PS. Rozwiń? Nie o tym jest dyskusja "czy Chiny to zrobią", tylko o tym czy Taiwan zrobił to co powtarzane tutaj bezsensowne plotki mówią. To są dwie zupełnie różne sprawy, mimo że mogą się wydawać tożsame.


If Taiwan is being invaded, the annexation is happening. There's no longer any reason to disincentivize annexation. Destroying the fabs is about denying China a major prize.


Destroying the fabs would hurt the West a lot more than China, which is rapidly playing catch up (while US and EU are not).

The other glaring flaw in this pop-geopolitics narrative is that China already has enormous economic leverage over the West, even without the chip supply chain.


> Destroying the fabs would hurt the West a lot more than China, which is rapidly playing catch up (while US and EU are not)

Is that true? My understanding is that Intel while somewhat behind TSMC, is (along with Samsung) still broadly keeping pace. Whereas SMIC while rapidly improving is still playing catch-up.


I doubt it’s something we could know without it happening.

US has intel and some other options, but it would be a colossal issue and adjustment.

China has its well funded, fast progressing Chinese chiplets, but it would be a colossal issue and adjustment.

All we can tea leaf is this: which party has a better history of making large fast industrial adjustments, and which economy is more reliant on cutting edge chips? I think china wins on both personally, so I would give them the edge, gun to head. But it’s an extremely messy process for either.


Did Hong Kong destroy its financial sector to deny China a "major prize"? If someone were going to invade and occupy your country, would you destroy your huge source of revenue so they couldn't claim it as a "major prize"? And then what? Stay poor? I feel like people who repeat this view (something they read somewhere) haven't really analyzed it in a social, economic, historical, and geopolitical context. Because if you do, there's zero logic to it, given the consequences for the 23 million people who would still be living on the island afterward.


Committing to threats/promises "illogically" gives you a better negotiating position.

Acting "illogically" to spite bad behavior leads to less bad behavior.
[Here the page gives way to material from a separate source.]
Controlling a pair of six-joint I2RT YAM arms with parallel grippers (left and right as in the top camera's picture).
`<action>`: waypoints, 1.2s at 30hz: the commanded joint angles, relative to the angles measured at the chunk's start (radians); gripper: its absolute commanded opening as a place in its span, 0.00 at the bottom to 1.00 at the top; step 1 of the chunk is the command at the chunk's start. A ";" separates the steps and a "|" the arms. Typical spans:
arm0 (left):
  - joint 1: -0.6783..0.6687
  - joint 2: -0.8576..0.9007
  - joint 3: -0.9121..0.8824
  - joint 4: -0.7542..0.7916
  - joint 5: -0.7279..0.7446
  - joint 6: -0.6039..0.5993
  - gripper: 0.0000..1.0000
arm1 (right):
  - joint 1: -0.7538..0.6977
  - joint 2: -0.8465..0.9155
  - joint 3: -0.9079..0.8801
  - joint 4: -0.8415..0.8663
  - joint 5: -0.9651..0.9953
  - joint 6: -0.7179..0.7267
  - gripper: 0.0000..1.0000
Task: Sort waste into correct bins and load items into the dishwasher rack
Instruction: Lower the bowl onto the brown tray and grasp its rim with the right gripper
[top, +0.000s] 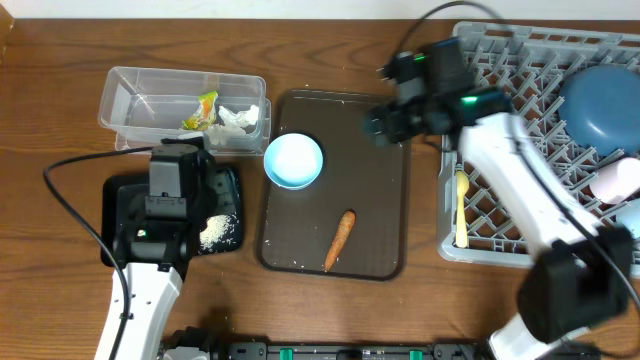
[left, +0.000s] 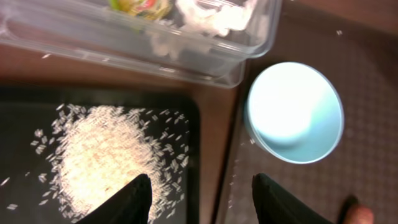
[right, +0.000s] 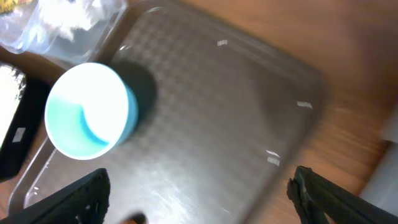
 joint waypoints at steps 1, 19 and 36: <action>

No one believes it, so it won't strengthen your negotiating position. It's an unconfirmed rumour of unknown origin, and nobody is taking it seriously. And you're missing the historical context, which makes TSMC irrelevant to China's claims.


Those are much better reasons. (Though I don't think the historical context cancels out a risk of losing TSMC. It just means the motivation wouldn't drop as much.)


That question comes up every time this fact is posted, and it could be for the very simple reason to disincentivize annexation to a later date.